:: Task instructions ::
Gather from the material every line that contains the string "gripper".

:: Data provided ::
* * *

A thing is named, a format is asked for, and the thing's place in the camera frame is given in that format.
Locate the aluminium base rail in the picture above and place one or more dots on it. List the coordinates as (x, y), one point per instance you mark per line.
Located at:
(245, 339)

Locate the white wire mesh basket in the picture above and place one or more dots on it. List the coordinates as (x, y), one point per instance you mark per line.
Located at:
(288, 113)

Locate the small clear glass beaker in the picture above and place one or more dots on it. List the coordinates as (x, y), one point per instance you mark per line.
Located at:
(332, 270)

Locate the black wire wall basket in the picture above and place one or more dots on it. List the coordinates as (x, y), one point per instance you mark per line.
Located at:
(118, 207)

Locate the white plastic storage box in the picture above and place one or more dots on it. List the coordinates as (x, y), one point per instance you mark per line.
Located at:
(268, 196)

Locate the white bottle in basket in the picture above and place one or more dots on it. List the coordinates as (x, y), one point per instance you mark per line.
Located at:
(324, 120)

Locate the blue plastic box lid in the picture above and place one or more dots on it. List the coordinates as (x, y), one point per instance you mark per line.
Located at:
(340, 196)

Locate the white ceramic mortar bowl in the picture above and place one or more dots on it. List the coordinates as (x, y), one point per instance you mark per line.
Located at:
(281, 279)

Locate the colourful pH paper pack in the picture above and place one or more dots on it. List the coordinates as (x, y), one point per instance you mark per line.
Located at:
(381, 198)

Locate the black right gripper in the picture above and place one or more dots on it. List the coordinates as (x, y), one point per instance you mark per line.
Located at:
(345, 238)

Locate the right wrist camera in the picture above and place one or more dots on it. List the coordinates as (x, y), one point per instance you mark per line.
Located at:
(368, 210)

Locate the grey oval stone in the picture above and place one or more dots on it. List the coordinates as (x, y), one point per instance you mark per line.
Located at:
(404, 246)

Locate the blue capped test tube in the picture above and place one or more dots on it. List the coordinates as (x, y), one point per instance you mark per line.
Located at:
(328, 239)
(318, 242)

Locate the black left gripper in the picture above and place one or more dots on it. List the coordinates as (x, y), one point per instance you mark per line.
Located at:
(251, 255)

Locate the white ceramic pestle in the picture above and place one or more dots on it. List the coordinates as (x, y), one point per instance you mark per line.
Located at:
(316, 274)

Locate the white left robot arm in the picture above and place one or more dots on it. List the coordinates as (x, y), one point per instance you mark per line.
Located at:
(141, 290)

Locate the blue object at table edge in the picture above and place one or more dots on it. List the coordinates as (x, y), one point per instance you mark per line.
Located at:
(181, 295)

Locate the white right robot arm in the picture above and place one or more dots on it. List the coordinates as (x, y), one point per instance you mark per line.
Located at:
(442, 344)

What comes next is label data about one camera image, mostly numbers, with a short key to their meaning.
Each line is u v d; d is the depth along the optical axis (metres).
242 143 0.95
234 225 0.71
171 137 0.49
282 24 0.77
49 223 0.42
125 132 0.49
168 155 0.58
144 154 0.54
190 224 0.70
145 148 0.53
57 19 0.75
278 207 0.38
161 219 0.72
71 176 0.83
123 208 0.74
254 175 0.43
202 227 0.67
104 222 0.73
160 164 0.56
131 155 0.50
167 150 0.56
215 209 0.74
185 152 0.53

* * *

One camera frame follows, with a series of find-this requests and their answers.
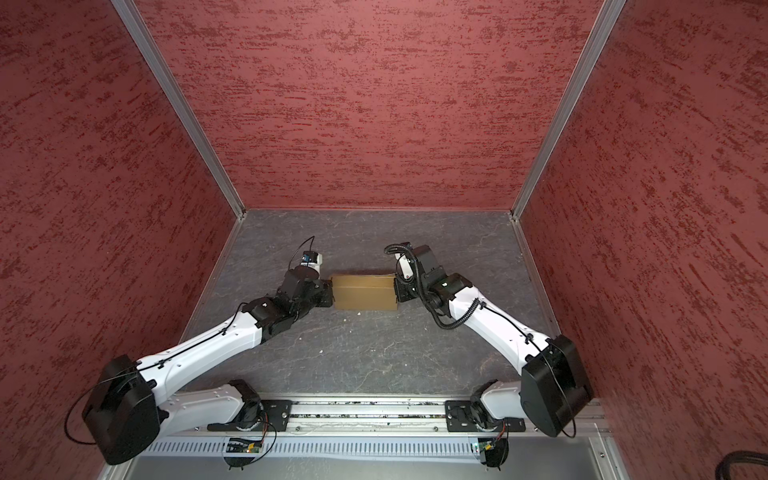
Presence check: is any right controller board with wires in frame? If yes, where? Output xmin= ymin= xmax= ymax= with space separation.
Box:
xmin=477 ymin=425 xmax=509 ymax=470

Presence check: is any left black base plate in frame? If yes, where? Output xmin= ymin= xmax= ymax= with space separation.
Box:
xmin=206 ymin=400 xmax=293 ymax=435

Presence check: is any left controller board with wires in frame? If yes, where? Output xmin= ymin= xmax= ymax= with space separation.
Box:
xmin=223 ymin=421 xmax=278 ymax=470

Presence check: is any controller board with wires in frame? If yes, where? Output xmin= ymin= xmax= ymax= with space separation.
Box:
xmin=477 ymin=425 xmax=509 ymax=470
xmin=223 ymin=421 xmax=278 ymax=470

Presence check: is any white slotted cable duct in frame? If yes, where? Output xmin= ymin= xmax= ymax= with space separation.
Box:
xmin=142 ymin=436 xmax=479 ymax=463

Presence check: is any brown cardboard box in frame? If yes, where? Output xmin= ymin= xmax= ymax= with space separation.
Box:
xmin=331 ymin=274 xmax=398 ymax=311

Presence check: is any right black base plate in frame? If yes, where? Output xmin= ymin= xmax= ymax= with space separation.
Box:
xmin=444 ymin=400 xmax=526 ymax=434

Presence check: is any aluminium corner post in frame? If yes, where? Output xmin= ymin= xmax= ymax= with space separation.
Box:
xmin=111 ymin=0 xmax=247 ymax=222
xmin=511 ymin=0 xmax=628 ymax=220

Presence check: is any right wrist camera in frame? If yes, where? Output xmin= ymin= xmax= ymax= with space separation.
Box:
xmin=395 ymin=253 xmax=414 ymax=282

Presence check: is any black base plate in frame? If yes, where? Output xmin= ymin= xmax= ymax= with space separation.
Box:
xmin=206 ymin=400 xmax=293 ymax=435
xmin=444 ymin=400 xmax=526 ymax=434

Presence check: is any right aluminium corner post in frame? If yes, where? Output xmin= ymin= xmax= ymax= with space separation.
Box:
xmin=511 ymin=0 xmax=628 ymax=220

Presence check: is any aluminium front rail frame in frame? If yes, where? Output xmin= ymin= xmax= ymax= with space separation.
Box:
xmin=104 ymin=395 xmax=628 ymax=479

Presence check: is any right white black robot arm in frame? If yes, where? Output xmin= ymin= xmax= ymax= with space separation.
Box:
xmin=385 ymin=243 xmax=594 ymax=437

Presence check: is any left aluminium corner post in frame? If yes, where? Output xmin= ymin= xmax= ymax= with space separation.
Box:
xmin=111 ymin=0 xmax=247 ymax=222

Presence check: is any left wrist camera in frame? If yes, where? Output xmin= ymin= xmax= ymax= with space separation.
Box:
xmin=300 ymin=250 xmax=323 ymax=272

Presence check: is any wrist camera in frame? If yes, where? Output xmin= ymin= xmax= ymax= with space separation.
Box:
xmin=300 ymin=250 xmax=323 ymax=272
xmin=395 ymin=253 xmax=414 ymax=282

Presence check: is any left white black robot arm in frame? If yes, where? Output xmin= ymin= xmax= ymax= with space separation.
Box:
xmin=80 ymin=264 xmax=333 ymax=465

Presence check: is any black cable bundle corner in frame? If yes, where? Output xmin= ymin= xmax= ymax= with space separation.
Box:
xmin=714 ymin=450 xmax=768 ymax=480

* * *

:: Response box ::
Locate the black right gripper in the picture above and place one or more dots on it. List the coordinates as (x, y), one point per instance you mark per line.
Locate the black left gripper in the picture above and place one or more dots on it. List the coordinates as (x, y), one point per instance you mark per line.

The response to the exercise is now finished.